Beha'alotekha By :  Ismar Schorsch Rabbi Herman Abramovitz Distinguished Service Professor of Jewish History and Chancellor Emeritus Posted On Jun 13, 1998 / 5758 | Torah Commentary | Interreligious

My father liked to study hands, not to predict the future but to judge character. An amateur graphologist, he had concluded that our hands are an even more revealing extension of our personality than our handwriting. The interest was a great ice–breaker. He would often ask guests visiting our home for the first time to show him their hands, palms down and held together in a triangle. After a brief gaze, he would offer a few comments about their personality type, talents and values. He was rarely way off. Though I failed to acquire his expertise, I remained ever sensitive to the expressiveness of hands.

A few weeks ago, I had the thrill to meet “Hammerin Hank” Aaron at the Tufts University commencement where we both received honorary degrees. In case you have forgotten, he is the hall–of–famer who holds the record for home runs (755), runs–batted–in (2,297), total bases (6,856) and extra–base hits (1,477) compiled in a 23–year career in which he also had the remarkable lifetime batting average of .305. To my astonishment, there was nothing oversized in Aaron’s stature or physique to account for his prowess. The secret to his feats lay in his hands — large, strong and beautifully proportioned. They still embodied the speed and strength, the iron will and keen intelligence which sustained such a high level of play over so many years. For me, those wonderful hands declaimed that ultimately consistency is the key to greatness.

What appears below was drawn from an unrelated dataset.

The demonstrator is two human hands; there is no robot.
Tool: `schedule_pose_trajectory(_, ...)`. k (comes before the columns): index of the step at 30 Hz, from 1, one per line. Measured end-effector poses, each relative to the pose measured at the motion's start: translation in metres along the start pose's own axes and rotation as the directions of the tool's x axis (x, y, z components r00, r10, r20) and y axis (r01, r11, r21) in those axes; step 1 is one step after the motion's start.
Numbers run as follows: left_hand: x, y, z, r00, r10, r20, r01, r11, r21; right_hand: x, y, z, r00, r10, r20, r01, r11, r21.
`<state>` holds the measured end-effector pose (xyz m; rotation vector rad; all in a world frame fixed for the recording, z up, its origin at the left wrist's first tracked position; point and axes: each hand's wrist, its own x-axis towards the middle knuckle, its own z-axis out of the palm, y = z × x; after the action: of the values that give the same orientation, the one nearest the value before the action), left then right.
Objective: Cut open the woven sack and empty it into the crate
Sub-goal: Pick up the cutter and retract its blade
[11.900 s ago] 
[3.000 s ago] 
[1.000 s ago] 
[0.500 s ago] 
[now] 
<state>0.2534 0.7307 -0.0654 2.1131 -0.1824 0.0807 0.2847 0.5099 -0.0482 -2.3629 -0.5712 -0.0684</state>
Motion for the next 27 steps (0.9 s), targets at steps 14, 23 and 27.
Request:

The role assigned to hands may likewise be an indicator of a religion’s character, one for example that illuminates a fundamental difference between Judaism and Christianity. A detail in this week’s parashah prompts me to take up the subject.

The Levites are inducted to replace the first born Israelites to service the Tabernacle. The latter lost their privilege after they had succumbed to worshiping the Golden Calf. In contrast, the Levites had remained staunchly loyal to Moses despite his absence (Exodus 32). In the purification rite for the Levites there are two rapid symbolic hand gestures. First, the Israelites or their elders lay their hands upon the Levites and the Levites in turn lay their hands upon two bulls to be sacrificed as a sin offering and a burnt offering “to make expiation for the Levites (Numbers 8:11–12).” Ritual language is by definition multivalent. Whereas the first instance suggests an act of voluntary transference from Israelites to Levites, the second is an act of ownership by which the Levites collectively declare that the bulls meant to purge the Tabernacle of any impurities caused by them indeed belong to them (Jacob Milgrom, Leviticus, Anchor Bible, pp. 150–153).

Moreover, the inauguration of the Levites is not an isolated use of hands for ritual purposes. Nearly every individual (and even one communal) sacrifice offered on the altar of the Tabernacle was preceded by a gesture of ownership, that is pressing, and not simply placing, one hand upon the animal to signify that in all the tumult attending the cult, this quadruped is actually mine (Leviticus 1:5; 3:2, 8, 13; 4:4, 15, 24, 29, 33).

To convey the idea of transference apparently required the use of two hands. Prof. Milgrom points to the awesome Yom Kippur purgation in the Tabernacle where the High Priest would rest both his hands heavily on the head of the scapegoat before confessing the sins of the people and dispatching it into the wilderness (Leviticus 16:21). Similarly, in the instance of the blasphemer put to death by stoning, those who heard him passively without protest were obliged to place their hands on his head prior to his execution (Leviticus 24:10–14). Again sin was eliminated by shifting the guilt (Milgrom, pp. 1041–1044).

Outside the cult, the laying on of hands functioned to symbolize the transference of authority from master to disciple. Prior to his death Moses conferred leadership upon Joshua, his chosen successor by placing both his hands upon him, “before Eleazar the priest and before the whole community (Numbers 27:22).” And a thousand years later the Rabbis adapted this Mosaic paradigm as the rite by which they bestowed juridical and spiritual authority on their most accomplished students. Though ordination by hands was restricted to Palestine and eventually fell into disuse, the terminology of semikhah (the laying on of hands) for rabbinic ordination today echoes its distant origins. Most interesting is the fact that Maimonides could not conceive of Moses as conferring an iota of his charisma upon the seventy elders he needed to lighten his daily burdens without laying his hands on their heads (which occurs in our parasha, Numbers 11), though there is no trace of such an act in the biblical text itself (Mishneh Torah, Hilkhot Sanhedrin 4:1).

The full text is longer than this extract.